Maintaining healthy vitamin D levels may help prevent rheumatoid arthritis
Maintaining sufficient vitamin D levels could be key to stopping inflammatory diseases such as rheumatoid arthritis, suggests research led by the University of Birmingham.
We know that vitamin D is essential for maintaining a health skeleton and that it modulates the immune system. For the first time, experts looked at paired peripheral blood and synovial fluid from the inflamed joint of people with rheumatoid arthritis.
Key findings
While vitamin D can be effective at preventing the onset of inflammation, it is less effective once inflammatory disease is established because diseases such as rheumatoid arthritis lead to vitamin D insensitivity.

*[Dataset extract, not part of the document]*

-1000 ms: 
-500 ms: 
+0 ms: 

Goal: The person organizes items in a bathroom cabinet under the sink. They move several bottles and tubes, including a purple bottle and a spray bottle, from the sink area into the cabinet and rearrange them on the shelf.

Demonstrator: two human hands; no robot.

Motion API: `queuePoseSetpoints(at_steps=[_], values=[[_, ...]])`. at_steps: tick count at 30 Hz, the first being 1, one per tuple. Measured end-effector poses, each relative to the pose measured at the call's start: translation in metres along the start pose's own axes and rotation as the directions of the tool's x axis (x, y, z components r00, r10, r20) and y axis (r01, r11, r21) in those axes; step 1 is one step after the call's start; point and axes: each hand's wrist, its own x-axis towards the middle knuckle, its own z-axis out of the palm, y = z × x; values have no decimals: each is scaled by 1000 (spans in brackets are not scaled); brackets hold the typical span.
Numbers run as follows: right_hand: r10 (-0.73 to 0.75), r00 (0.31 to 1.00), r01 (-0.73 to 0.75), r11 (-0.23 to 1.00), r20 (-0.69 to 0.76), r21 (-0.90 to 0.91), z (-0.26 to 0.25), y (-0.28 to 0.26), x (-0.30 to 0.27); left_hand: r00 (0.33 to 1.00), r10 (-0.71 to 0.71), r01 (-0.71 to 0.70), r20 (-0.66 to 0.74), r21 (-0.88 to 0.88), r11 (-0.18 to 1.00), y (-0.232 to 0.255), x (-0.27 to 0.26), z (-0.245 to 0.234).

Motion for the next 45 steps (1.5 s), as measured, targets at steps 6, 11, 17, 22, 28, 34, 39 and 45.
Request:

The impact of vitamin D on inflammatory disease cannot be predicted using cells from healthy people or even from the blood of patients with inflammation as cells from the disease tissue are very different.
If vitamin D is to be used in people with rheumatoid arthritis, healthcare professionals may need to prescribe much higher doses than they currently do. Or they need to provide a treatment that also corrects the vitamin D insensitivity of immune cells within the joint.
“Our research indicates that maintaining sufficient vitamin D may help to prevent the onset of inflammatory diseases like rheumatoid arthritis,” explains Dr Louisa Jeffery, who is involved in the work. “However, for patients who already have rheumatoid arthritis, simply providing vitamin D might not be enough. Instead much higher doses of vitamin D may be needed, or possibly a new treatment that bypasses or corrects the vitamin D insensitivity of immune cells within the joint.”